→ **Exercise goal**
From the listing below, output only the lines starting at the line that has "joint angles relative" and ending at the line that has "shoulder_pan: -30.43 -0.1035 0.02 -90", exactly as they appear, ends included.

→ **Exercise materials**
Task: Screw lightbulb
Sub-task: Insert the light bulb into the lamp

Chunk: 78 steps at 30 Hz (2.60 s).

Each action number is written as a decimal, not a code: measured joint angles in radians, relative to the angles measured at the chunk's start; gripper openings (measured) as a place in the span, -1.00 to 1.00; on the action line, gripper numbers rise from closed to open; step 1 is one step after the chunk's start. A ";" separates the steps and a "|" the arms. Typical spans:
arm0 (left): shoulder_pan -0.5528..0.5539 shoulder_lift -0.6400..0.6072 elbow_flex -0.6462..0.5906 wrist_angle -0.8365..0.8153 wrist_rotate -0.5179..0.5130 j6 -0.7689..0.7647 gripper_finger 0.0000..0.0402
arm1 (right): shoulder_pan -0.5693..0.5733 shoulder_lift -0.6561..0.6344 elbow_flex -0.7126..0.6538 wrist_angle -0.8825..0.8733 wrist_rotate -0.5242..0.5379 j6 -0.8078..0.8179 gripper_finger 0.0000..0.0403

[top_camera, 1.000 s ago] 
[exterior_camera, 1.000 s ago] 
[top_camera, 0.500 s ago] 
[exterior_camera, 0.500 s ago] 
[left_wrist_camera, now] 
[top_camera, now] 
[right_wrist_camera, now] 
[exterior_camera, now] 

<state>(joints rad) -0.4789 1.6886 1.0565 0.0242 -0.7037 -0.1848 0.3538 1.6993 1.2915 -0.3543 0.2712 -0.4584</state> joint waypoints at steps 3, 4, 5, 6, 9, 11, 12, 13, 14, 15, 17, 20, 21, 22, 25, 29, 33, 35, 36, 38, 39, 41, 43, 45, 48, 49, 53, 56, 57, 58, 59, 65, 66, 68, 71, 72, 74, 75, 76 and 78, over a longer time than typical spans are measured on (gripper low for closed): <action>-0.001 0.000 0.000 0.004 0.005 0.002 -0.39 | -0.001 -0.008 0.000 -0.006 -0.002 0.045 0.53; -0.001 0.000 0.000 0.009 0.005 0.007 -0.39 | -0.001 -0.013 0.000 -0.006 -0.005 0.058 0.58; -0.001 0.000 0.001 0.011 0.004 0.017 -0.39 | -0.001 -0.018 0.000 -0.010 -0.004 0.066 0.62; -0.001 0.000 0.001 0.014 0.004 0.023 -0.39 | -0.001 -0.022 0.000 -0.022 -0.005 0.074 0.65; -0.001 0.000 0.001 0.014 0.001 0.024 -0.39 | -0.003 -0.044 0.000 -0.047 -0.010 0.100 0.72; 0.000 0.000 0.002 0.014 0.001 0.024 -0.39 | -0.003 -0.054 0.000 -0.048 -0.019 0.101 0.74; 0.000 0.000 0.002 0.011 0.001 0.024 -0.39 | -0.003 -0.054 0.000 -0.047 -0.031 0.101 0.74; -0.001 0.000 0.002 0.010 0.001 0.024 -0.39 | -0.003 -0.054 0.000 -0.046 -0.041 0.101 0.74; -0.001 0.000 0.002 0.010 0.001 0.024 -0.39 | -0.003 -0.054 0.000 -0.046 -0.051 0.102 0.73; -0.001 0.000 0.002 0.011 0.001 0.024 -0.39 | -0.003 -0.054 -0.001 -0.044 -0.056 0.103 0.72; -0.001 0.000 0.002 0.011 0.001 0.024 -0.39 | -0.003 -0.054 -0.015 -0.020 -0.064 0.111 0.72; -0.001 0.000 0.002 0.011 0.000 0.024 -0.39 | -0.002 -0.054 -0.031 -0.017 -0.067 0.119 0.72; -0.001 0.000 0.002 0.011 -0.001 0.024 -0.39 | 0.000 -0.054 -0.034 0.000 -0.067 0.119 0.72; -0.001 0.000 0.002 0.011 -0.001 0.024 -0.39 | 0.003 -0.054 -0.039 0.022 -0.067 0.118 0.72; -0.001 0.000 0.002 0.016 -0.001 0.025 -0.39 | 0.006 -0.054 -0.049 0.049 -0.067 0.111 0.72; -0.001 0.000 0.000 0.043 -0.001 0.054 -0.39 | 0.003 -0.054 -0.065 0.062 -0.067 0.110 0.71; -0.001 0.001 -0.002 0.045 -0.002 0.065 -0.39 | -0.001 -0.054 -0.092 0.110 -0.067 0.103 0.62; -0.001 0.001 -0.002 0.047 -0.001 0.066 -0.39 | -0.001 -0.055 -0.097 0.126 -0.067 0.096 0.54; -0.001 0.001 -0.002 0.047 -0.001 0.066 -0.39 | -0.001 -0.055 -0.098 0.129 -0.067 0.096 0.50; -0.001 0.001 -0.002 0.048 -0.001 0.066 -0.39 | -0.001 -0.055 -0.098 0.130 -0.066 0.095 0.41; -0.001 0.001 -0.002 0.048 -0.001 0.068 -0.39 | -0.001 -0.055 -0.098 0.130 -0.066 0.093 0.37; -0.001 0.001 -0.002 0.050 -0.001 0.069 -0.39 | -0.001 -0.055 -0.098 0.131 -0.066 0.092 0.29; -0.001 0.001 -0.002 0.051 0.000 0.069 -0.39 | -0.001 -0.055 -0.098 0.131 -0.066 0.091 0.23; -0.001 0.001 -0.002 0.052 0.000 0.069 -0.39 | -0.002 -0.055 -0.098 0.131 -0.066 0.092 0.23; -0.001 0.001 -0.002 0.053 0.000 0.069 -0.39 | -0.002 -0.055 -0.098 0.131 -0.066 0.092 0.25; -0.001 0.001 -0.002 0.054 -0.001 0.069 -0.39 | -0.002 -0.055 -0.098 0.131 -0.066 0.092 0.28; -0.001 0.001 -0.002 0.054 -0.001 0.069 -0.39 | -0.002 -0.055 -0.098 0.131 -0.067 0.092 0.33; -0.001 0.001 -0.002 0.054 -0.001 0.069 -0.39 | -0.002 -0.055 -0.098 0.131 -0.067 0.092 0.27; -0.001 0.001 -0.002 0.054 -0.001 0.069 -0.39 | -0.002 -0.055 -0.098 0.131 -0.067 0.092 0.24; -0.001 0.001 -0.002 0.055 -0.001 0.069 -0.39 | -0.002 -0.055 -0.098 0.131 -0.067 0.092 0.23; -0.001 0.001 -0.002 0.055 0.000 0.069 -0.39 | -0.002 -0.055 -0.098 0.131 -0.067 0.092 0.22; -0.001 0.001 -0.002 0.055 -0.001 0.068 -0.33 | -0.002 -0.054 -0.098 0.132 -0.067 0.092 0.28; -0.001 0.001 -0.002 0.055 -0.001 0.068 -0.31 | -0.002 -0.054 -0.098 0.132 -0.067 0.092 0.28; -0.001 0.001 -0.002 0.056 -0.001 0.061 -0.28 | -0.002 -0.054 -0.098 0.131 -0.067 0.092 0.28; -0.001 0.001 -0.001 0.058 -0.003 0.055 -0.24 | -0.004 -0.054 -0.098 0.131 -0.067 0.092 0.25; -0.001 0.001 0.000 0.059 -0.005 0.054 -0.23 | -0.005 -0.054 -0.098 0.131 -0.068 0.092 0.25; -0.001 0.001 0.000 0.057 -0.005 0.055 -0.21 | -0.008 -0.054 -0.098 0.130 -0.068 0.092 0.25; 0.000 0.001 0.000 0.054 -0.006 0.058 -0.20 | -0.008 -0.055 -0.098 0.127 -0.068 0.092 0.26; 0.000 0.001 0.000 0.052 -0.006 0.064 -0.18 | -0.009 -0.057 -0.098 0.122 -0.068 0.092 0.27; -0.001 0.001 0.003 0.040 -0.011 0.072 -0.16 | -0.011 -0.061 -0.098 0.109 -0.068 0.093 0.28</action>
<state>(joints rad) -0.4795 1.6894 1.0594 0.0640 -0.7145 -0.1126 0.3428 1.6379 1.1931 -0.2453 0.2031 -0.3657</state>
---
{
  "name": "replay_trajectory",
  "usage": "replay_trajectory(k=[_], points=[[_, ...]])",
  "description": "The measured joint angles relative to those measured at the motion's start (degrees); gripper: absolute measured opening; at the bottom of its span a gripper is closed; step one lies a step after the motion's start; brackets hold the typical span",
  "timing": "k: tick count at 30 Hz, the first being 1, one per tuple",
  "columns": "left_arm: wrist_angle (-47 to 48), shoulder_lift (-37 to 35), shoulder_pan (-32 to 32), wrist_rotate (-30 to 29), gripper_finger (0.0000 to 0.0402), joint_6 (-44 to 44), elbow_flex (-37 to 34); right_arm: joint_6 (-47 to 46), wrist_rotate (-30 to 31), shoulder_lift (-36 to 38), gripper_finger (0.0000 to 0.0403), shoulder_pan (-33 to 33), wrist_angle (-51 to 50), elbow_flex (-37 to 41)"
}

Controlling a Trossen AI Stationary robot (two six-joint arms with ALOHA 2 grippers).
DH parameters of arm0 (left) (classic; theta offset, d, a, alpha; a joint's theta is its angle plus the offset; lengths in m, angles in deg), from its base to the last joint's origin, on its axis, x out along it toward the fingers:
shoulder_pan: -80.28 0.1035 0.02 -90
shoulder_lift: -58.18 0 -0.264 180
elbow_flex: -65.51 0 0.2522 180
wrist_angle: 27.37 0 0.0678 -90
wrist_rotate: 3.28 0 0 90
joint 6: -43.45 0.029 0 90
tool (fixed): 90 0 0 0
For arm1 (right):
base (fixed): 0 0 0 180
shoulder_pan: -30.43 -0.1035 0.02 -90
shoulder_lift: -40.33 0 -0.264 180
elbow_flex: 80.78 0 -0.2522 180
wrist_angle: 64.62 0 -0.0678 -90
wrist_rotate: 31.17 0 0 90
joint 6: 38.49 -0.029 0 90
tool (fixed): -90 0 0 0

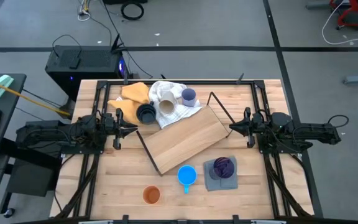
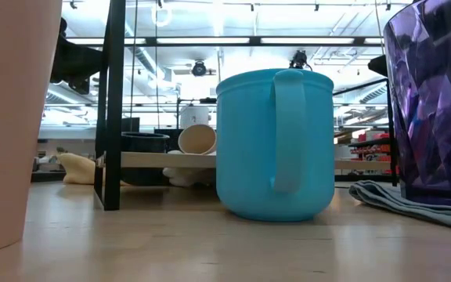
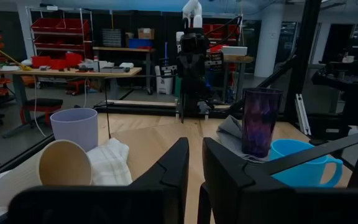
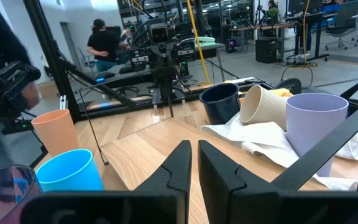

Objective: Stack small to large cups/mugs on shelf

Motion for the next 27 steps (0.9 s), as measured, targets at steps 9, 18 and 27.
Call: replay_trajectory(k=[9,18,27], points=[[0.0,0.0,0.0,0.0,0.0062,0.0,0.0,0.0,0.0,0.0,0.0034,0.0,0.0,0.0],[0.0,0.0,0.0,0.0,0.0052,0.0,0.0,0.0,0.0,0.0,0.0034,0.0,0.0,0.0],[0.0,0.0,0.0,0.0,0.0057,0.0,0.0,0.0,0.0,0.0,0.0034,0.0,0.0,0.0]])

→ **Your response**
  "description": "The measured joint angles relative to those measured at the motion's start (degrees); gripper: absolute measured opening; at the bottom of its span a gripper is closed; step one lies a step after the motion's start; brackets hold the typical span",
  "timing": "k: tick count at 30 Hz, the first being 1, one per tuple",
  "columns": "left_arm: wrist_angle (-47 to 48), shoulder_lift (-37 to 35), shoulder_pan (-32 to 32), wrist_rotate (-30 to 29), gripper_finger (0.0000 to 0.0402), joint_6 (-44 to 44), elbow_flex (-37 to 34); right_arm: joint_6 (-47 to 46), wrist_rotate (-30 to 31), shoulder_lift (-36 to 38), gripper_finger (0.0000 to 0.0403), shoulder_pan (-33 to 33), wrist_angle (-51 to 50), elbow_flex (-37 to 41)"
}

Controlling a Trossen AI Stationary robot (two six-joint arms with ALOHA 2 grippers).
DH parameters of arm0 (left) (classic; theta offset, d, a, alpha; a joint's theta is its angle plus the offset; lengths in m, angles in deg), from its base to the last joint's origin, on its axis, x out along it toward the fingers:
shoulder_pan: -80.28 0.1035 0.02 -90
shoulder_lift: -58.18 0 -0.264 180
elbow_flex: -65.51 0 0.2522 180
wrist_angle: 27.37 0 0.0678 -90
wrist_rotate: 3.28 0 0 90
joint 6: -43.45 0.029 0 90
tool (fixed): 90 0 0 0
For arm1 (right):
base (fixed): 0 0 0 180
shoulder_pan: -30.43 -0.1035 0.02 -90

What the exercise required is now done.